**EXERCISE DESCRIPTION:** From the material below, list every line containing "storage".

★ ★ ★

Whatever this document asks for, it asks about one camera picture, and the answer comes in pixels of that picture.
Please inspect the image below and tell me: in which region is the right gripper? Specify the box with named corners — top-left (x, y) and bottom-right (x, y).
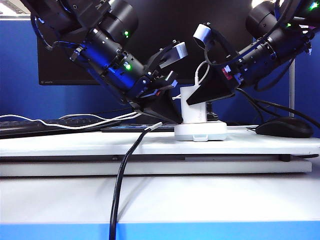
top-left (186, 53), bottom-right (251, 106)

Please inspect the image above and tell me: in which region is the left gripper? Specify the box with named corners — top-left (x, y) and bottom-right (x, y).
top-left (126, 71), bottom-right (183, 125)

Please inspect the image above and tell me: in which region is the white charger cable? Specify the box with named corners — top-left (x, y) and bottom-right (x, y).
top-left (0, 61), bottom-right (210, 130)

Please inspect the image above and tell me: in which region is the white charger block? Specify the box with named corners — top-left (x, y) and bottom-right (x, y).
top-left (180, 86), bottom-right (207, 125)

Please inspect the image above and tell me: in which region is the white power socket strip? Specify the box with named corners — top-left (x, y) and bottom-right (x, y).
top-left (174, 120), bottom-right (228, 142)

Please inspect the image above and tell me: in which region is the black computer mouse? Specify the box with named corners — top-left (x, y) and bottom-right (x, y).
top-left (254, 116), bottom-right (314, 139)

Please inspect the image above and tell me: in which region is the thick white raised board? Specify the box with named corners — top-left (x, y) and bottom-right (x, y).
top-left (0, 124), bottom-right (320, 158)

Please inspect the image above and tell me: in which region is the thin white base board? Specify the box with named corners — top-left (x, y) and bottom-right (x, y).
top-left (0, 159), bottom-right (313, 178)

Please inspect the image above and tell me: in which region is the black computer monitor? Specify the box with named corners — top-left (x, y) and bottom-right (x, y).
top-left (37, 0), bottom-right (253, 133)

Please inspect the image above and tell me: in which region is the black computer keyboard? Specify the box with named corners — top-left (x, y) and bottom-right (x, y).
top-left (0, 117), bottom-right (121, 140)

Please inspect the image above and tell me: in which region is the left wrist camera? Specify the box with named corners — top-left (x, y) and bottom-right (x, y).
top-left (158, 41), bottom-right (189, 70)

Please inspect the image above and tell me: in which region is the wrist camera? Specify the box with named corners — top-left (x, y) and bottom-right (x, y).
top-left (158, 41), bottom-right (189, 70)
top-left (192, 22), bottom-right (213, 47)

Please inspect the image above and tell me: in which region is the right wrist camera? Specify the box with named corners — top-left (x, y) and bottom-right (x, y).
top-left (192, 22), bottom-right (213, 47)

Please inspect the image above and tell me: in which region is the silver partition post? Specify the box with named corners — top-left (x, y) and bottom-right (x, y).
top-left (288, 58), bottom-right (296, 118)

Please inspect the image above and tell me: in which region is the thick black power cable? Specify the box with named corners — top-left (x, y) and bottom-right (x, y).
top-left (108, 122), bottom-right (165, 240)

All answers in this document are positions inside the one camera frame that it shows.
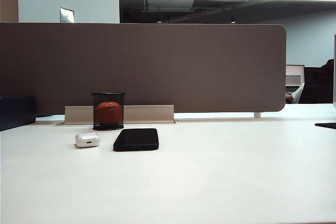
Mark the grey monitor edge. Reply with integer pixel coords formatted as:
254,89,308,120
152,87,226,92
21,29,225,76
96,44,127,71
333,34,336,108

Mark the orange ball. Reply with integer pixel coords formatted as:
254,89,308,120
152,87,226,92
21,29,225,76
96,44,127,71
96,101,123,126

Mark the background computer monitor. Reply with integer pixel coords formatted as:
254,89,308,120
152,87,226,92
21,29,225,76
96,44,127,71
286,64,305,87

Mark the seated person in background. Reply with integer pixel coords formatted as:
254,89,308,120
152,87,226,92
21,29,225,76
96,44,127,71
286,58,335,104

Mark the black desk mat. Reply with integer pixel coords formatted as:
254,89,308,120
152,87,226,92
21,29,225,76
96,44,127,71
314,122,336,130

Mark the desk cable outlet frame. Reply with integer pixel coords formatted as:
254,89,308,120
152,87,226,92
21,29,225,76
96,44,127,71
51,119,181,127

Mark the silver wall plate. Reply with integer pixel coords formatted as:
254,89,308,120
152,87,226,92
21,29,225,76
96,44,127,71
59,7,75,23

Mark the white cable outlet flap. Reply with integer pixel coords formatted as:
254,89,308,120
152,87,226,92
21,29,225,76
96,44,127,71
64,104,175,124

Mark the white wireless earbud case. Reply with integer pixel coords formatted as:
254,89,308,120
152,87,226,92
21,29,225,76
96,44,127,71
75,132,101,149

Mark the black smartphone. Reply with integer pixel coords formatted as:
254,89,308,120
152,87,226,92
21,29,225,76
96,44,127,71
112,128,160,152

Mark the black mesh pen holder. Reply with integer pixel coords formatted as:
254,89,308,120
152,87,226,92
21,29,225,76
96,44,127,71
91,92,125,131

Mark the dark blue storage box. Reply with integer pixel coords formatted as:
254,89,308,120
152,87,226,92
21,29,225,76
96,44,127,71
0,95,37,132

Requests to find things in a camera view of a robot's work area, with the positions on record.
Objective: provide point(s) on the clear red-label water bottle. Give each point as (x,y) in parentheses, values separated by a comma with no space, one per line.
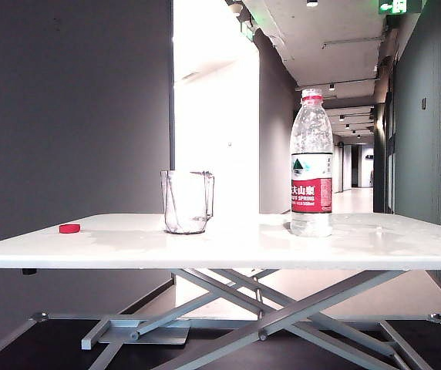
(311,200)

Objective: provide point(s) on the red plastic bottle cap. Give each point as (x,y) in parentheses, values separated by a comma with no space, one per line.
(70,229)

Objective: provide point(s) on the round ceiling spotlight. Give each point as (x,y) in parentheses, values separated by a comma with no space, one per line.
(312,2)

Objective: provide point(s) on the black under-table knob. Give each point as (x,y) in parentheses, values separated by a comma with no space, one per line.
(29,271)

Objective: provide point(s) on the large green exit sign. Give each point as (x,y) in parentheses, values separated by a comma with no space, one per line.
(399,5)

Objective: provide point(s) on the grey scissor table frame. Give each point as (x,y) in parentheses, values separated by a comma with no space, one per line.
(220,293)

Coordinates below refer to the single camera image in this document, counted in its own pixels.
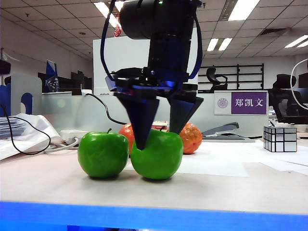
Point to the purple white name sign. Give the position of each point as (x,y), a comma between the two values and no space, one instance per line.
(249,103)

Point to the blue file holder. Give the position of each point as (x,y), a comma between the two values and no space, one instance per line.
(4,101)

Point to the dark cabinet row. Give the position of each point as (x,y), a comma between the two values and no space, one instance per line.
(77,80)

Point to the green plastic apple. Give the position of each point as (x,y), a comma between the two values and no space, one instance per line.
(103,156)
(156,158)

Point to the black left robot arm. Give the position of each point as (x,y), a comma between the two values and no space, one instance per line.
(4,67)

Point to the white power strip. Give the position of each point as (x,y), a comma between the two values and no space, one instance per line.
(69,136)

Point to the white plastic bag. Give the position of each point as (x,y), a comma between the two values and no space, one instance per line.
(36,134)

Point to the black shelf rack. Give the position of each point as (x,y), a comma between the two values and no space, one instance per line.
(238,74)

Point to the blue glass trophy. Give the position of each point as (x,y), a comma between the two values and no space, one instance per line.
(51,72)

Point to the fluorescent ceiling light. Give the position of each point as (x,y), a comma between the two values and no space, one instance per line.
(297,41)
(213,45)
(103,9)
(243,10)

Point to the black mesh office chair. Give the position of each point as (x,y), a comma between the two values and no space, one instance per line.
(286,83)

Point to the frosted glass desk partition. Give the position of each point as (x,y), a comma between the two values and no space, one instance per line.
(72,108)

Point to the white board panel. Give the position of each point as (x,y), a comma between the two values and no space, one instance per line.
(120,57)

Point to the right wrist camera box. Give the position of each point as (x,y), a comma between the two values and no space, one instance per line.
(130,72)

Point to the grey stapler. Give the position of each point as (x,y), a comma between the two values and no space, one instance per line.
(228,127)

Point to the small white box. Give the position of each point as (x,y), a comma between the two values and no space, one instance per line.
(86,92)

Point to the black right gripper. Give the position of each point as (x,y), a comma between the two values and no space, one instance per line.
(168,62)

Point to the artificial orange fruit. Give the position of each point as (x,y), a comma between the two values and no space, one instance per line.
(126,133)
(191,142)

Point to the clear bottle red label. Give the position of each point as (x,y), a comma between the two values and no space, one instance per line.
(160,125)

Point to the silver mirror cube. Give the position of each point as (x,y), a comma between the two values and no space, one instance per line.
(280,139)

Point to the red hanging ornament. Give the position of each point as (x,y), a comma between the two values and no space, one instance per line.
(117,32)

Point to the white paper sheet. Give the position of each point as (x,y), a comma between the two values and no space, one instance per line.
(276,158)

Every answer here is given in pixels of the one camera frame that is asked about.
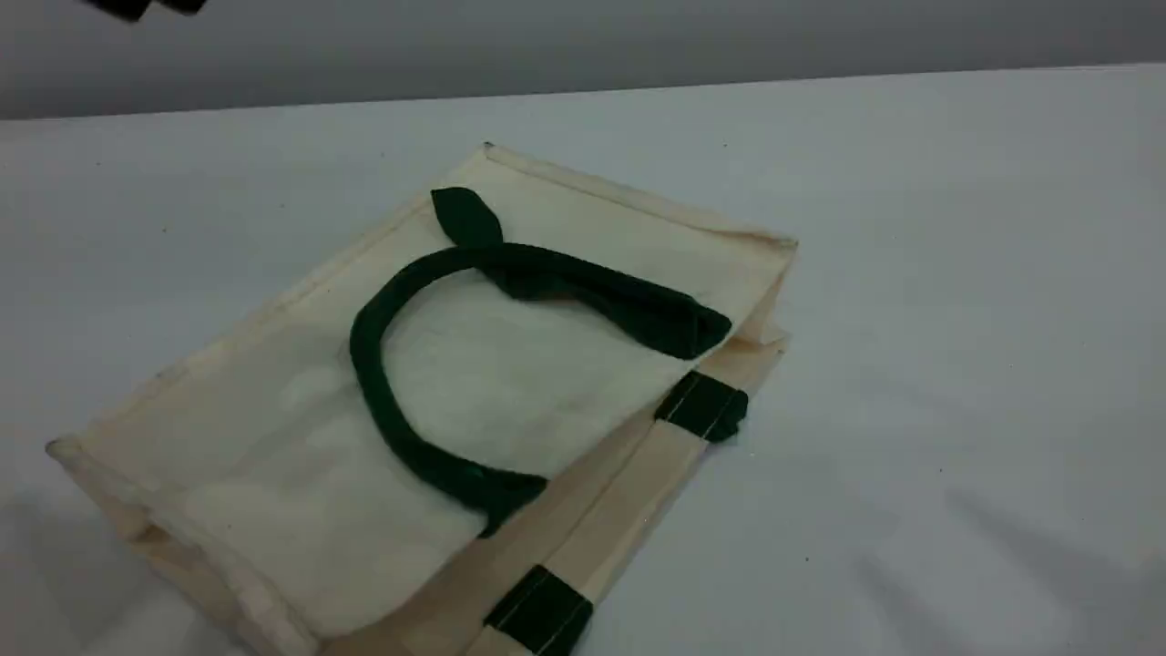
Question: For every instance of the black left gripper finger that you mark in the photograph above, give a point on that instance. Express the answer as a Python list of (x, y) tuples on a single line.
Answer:
[(123, 7), (182, 5)]

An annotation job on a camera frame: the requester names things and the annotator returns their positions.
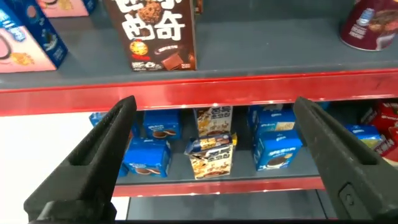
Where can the pink and blue cookie box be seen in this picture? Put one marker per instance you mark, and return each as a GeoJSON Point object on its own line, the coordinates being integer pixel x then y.
{"type": "Point", "coordinates": [66, 7]}
{"type": "Point", "coordinates": [23, 40]}

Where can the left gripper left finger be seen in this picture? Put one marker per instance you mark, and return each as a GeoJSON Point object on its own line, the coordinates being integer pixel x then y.
{"type": "Point", "coordinates": [93, 168]}

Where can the red cookie box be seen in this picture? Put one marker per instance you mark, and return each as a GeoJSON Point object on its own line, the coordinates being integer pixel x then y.
{"type": "Point", "coordinates": [384, 121]}

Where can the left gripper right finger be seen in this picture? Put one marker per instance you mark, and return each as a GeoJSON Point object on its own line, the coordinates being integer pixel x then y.
{"type": "Point", "coordinates": [345, 155]}

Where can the white and brown cookie box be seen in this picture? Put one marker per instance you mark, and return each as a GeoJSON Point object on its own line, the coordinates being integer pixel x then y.
{"type": "Point", "coordinates": [212, 157]}
{"type": "Point", "coordinates": [214, 119]}

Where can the dark red round tin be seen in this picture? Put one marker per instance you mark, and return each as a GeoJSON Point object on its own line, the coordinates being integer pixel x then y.
{"type": "Point", "coordinates": [371, 25]}

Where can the blue and yellow cookie box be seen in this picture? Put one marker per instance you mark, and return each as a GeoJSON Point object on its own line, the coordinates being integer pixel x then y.
{"type": "Point", "coordinates": [367, 135]}

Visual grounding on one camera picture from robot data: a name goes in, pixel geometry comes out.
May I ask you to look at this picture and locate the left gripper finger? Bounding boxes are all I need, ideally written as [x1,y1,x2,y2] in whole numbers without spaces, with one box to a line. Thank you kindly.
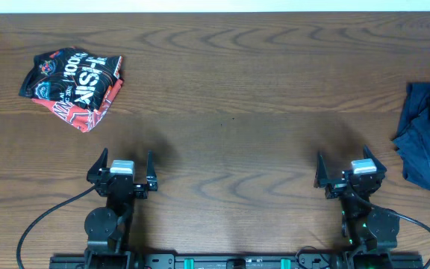
[87,148,108,176]
[146,150,157,185]

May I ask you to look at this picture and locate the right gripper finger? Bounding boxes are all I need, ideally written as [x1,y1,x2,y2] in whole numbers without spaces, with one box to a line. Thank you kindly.
[363,145,387,173]
[314,152,329,187]

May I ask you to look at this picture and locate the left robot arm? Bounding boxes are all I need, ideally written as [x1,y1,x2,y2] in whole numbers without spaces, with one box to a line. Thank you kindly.
[84,149,158,269]

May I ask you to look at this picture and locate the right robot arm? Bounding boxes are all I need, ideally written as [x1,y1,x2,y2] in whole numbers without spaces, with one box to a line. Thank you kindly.
[314,146,399,268]

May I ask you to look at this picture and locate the folded red printed shirt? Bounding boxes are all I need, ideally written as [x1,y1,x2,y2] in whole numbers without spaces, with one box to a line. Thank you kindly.
[31,79,123,133]

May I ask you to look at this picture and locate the navy blue crumpled garment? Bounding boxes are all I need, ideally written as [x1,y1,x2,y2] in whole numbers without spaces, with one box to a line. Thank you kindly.
[393,82,430,191]

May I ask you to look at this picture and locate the folded black printed shirt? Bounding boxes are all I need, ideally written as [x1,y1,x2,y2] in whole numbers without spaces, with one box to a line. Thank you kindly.
[19,47,122,111]

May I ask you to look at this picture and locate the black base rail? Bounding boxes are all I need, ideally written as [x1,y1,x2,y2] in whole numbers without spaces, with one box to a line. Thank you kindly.
[49,252,423,269]

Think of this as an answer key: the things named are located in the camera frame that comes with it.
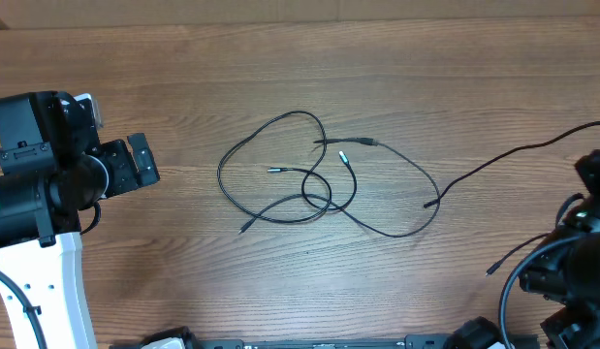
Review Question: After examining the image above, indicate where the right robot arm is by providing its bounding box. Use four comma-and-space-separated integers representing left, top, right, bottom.
520, 150, 600, 349

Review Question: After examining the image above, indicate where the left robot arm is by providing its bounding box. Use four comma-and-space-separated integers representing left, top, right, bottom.
0, 91, 160, 348

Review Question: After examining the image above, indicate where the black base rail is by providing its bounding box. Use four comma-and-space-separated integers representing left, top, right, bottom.
110, 317, 541, 349

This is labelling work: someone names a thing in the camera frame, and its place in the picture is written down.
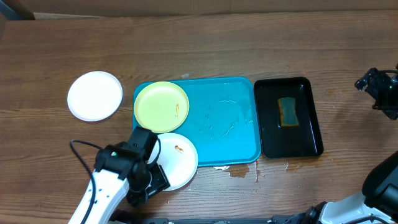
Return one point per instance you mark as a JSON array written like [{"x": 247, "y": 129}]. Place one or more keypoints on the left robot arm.
[{"x": 121, "y": 171}]

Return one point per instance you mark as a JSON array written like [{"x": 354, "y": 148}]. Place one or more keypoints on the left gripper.
[{"x": 161, "y": 183}]

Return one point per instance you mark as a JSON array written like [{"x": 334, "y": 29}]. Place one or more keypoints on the teal plastic tray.
[{"x": 222, "y": 120}]

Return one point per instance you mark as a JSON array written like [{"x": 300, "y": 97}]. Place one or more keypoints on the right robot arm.
[{"x": 377, "y": 202}]

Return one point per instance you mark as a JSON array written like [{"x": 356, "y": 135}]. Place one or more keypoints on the white plate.
[
  {"x": 94, "y": 96},
  {"x": 178, "y": 158}
]

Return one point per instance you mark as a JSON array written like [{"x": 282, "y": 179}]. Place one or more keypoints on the white plate front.
[{"x": 178, "y": 158}]

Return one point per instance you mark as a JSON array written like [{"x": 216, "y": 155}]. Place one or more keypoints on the green and yellow sponge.
[{"x": 287, "y": 112}]

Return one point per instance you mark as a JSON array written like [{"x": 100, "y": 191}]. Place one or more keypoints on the light green plate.
[{"x": 161, "y": 107}]

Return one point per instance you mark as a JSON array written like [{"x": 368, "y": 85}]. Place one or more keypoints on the black rectangular water tray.
[{"x": 304, "y": 140}]

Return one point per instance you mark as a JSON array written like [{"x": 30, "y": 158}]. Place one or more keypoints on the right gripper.
[{"x": 381, "y": 80}]

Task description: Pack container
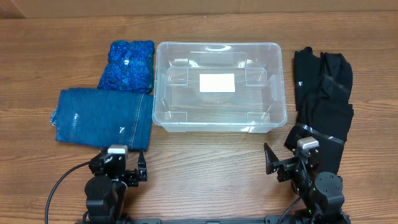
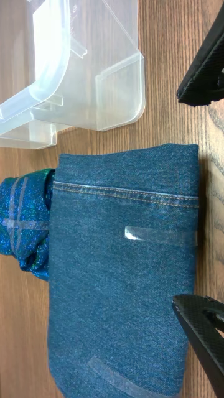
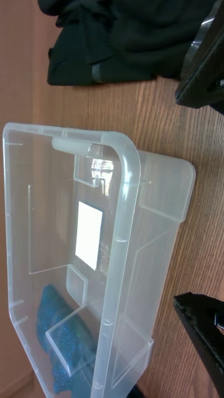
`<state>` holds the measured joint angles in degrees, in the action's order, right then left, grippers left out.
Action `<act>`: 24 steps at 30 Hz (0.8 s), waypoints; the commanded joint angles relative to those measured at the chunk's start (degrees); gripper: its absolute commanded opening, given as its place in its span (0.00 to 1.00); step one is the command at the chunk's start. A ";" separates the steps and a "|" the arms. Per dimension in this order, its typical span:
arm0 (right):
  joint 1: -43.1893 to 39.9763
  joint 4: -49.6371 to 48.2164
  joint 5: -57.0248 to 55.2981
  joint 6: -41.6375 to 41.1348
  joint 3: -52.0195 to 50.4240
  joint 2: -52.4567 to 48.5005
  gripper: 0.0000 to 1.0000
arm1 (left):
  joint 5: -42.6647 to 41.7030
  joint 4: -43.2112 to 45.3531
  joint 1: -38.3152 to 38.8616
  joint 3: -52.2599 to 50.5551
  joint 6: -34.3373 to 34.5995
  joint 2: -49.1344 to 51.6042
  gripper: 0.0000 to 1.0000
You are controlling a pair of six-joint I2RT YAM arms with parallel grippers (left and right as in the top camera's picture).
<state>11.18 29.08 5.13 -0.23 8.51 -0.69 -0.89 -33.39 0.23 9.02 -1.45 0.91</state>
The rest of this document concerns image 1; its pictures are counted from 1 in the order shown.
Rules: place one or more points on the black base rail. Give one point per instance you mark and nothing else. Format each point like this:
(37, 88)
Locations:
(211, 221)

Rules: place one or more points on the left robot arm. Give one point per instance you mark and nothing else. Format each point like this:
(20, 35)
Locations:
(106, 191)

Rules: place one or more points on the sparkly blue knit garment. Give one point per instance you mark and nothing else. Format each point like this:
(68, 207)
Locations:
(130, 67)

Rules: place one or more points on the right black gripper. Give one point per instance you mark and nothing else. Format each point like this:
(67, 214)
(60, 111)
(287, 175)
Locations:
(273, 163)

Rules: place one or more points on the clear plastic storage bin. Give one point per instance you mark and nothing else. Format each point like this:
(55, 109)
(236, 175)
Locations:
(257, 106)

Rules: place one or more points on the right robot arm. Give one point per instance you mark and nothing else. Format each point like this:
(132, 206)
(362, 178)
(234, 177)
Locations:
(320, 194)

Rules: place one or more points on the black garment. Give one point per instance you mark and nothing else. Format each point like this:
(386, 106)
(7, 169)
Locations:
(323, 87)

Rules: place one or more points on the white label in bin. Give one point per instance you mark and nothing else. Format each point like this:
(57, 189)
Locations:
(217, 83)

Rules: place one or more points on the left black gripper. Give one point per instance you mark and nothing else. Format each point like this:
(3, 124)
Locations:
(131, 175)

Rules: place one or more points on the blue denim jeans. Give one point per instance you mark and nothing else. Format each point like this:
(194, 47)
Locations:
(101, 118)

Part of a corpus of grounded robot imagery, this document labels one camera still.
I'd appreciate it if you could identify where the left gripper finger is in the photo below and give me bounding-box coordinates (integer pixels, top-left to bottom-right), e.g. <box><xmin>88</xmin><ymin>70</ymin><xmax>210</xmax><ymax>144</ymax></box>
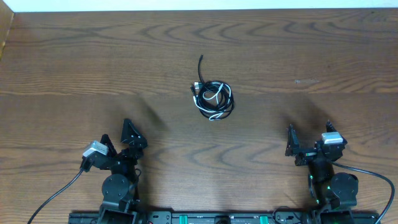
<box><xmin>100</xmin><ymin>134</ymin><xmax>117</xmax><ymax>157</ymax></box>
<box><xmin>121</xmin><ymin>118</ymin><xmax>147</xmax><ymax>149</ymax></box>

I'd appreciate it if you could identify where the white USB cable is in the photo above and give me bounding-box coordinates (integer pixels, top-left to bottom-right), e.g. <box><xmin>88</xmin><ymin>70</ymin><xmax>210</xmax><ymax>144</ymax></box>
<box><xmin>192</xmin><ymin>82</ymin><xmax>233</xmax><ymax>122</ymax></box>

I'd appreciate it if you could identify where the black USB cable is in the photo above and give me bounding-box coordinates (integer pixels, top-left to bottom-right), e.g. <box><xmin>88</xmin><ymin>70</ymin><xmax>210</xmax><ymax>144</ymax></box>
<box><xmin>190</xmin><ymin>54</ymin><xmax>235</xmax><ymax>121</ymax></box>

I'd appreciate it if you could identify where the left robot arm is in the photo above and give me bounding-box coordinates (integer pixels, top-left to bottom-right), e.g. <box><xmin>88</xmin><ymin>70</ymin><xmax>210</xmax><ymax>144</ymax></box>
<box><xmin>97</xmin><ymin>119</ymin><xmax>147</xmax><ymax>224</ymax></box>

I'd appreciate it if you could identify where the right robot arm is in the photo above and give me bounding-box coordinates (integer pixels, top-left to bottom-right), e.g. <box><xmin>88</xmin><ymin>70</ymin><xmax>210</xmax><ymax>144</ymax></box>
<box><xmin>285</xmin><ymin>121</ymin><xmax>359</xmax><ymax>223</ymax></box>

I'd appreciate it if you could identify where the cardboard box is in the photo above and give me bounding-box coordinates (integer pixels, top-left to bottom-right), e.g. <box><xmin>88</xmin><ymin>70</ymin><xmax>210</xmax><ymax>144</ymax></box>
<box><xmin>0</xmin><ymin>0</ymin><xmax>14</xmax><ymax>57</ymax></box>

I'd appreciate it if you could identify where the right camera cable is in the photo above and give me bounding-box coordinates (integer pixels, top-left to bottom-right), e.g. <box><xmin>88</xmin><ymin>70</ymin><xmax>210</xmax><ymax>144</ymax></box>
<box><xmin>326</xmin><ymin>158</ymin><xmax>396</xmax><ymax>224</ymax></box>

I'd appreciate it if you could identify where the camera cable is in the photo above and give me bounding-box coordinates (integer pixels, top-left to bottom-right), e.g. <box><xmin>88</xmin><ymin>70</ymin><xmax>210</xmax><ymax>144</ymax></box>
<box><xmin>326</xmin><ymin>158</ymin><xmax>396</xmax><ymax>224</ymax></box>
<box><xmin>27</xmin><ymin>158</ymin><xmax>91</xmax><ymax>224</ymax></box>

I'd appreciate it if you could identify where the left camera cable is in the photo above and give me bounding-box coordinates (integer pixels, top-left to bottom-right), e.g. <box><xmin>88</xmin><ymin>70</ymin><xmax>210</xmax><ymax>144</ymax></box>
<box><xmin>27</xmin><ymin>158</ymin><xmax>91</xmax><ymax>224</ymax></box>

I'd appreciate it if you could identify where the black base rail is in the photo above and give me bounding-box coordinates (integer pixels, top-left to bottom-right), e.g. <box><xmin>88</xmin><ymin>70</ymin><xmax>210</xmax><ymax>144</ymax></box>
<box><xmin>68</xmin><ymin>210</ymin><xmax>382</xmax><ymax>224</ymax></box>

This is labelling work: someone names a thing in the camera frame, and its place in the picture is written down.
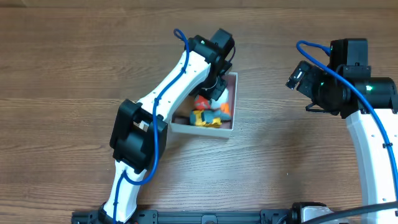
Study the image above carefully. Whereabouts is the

★ ★ ★

**SOLUTION:**
Mark the dark blue storage box. Reply with integer pixel coords formatted as:
Rules: place one or more points on the clear plastic storage bin. Give one point per instance you mark and nothing else. Format each point like this:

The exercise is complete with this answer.